Nosso Filho, Minha Guerra
Capítulo 2
"Ana, o Lucas está com febre alta. A pediatra disse que é uma infeção viral, talvez precise de ser hospitalizado."
A voz do meu marido, Pedro, soava ansiosa e cansada ao telefone.
"Estou a caminho do hospital agora. Podes vir?"
Olhei para a minha mãe, deitada na cama do hospital, pálida e fraca após a cirurgia cardíaca. A enfermeira estava a ajustar o seu gotejamento intravenoso.
"Não posso, Pedro. A cirurgia da minha mãe acabou de terminar.

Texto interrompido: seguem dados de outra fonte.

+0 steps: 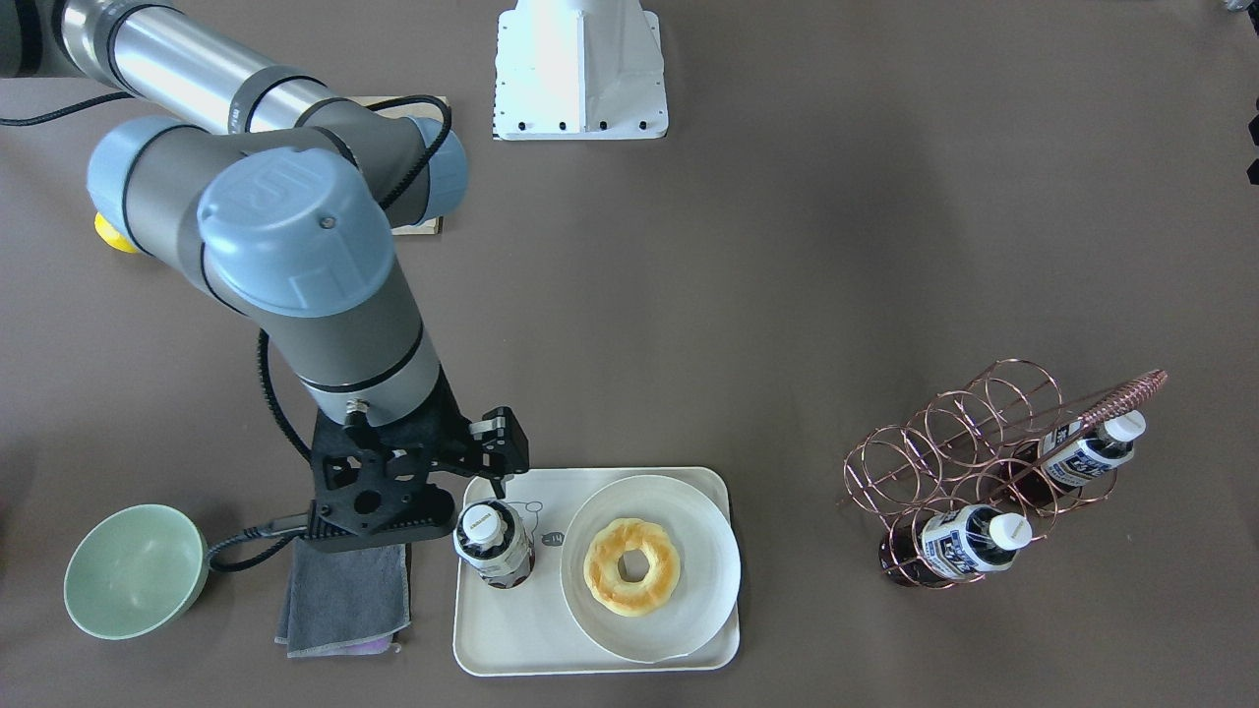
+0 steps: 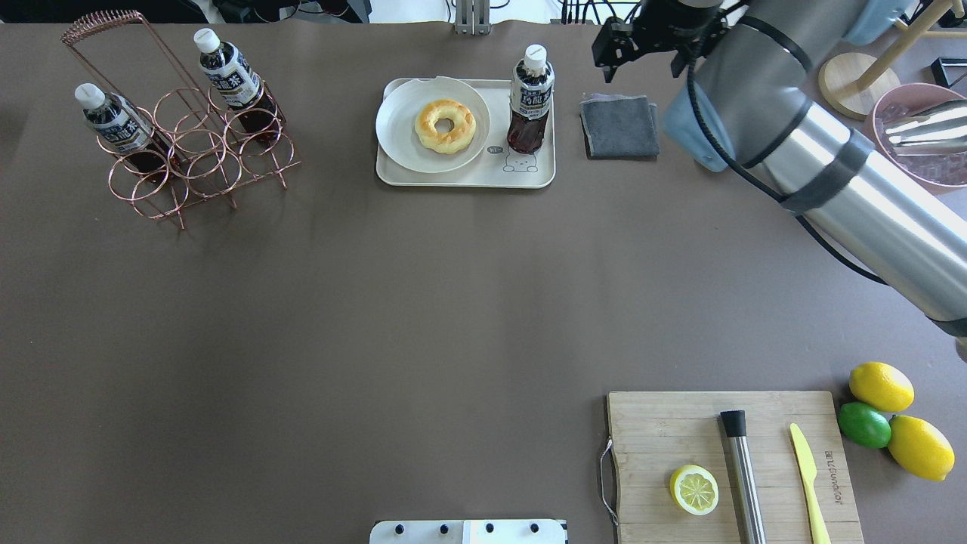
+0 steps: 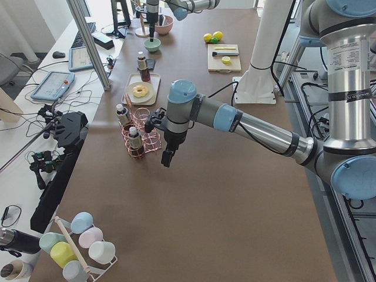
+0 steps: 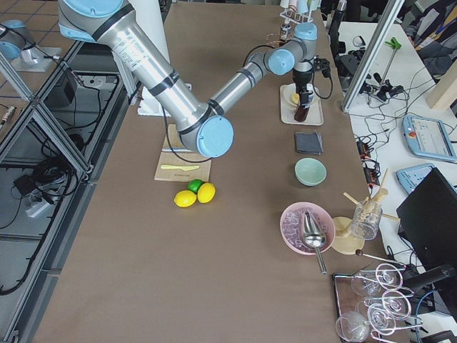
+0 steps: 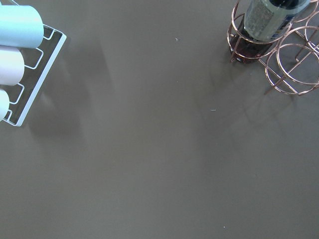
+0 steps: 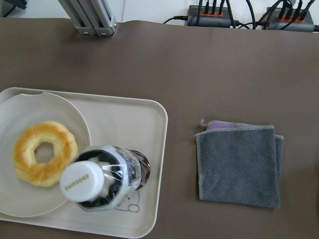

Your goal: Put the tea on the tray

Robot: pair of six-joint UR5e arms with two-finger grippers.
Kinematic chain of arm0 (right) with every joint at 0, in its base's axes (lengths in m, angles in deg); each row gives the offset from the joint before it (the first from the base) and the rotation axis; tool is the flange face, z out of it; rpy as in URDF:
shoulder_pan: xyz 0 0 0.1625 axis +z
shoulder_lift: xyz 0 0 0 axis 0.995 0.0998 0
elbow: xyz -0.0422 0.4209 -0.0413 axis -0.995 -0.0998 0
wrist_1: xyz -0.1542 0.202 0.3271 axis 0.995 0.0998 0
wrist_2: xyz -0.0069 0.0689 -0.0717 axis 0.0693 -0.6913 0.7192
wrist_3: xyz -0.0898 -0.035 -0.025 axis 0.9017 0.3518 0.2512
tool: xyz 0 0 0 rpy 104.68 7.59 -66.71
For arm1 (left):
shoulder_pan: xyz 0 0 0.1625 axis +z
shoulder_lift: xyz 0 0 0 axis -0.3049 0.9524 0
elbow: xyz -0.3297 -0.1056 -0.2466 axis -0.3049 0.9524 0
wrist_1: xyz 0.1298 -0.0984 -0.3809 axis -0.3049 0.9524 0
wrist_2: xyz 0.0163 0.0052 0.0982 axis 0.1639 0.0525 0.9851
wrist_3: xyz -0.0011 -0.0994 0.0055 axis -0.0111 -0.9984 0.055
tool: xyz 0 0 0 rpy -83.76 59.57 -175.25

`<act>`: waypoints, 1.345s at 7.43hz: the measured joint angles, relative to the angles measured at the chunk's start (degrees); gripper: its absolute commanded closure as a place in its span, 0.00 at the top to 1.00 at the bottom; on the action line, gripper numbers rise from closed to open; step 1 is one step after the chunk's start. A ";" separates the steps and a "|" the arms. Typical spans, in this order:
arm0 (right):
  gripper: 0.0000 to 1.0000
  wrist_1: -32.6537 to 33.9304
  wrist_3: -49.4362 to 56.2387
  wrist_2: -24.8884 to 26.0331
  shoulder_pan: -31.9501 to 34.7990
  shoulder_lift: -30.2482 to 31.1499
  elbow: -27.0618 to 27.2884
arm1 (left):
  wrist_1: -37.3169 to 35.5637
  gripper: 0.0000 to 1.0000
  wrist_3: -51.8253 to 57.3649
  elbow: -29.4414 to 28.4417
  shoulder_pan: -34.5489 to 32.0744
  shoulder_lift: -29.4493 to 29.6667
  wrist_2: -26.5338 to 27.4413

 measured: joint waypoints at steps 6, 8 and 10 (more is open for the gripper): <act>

Ela precisa de mim aqui."
Houve um silêncio pesado do outro lado.
"A tua mãe não tem o teu pai para cuidar dela? O Lucas é nosso filho. Ele está doente, a chamar por ti."
A sua voz tinha um tom de acusação.
Respirei fundo, tentando manter a calma.
"O meu pai está a resolver a papelada do internamento. A minha mãe está sozinha agora. Eu não a posso deixar."
"Então o que queres que eu faça? Eu não posso fazer isto sozinho, Ana!"
A sua frustração era palpável.
Antes que eu pudesse responder, ouvi outra voz ao fundo, uma voz feminina, suave e preocupada.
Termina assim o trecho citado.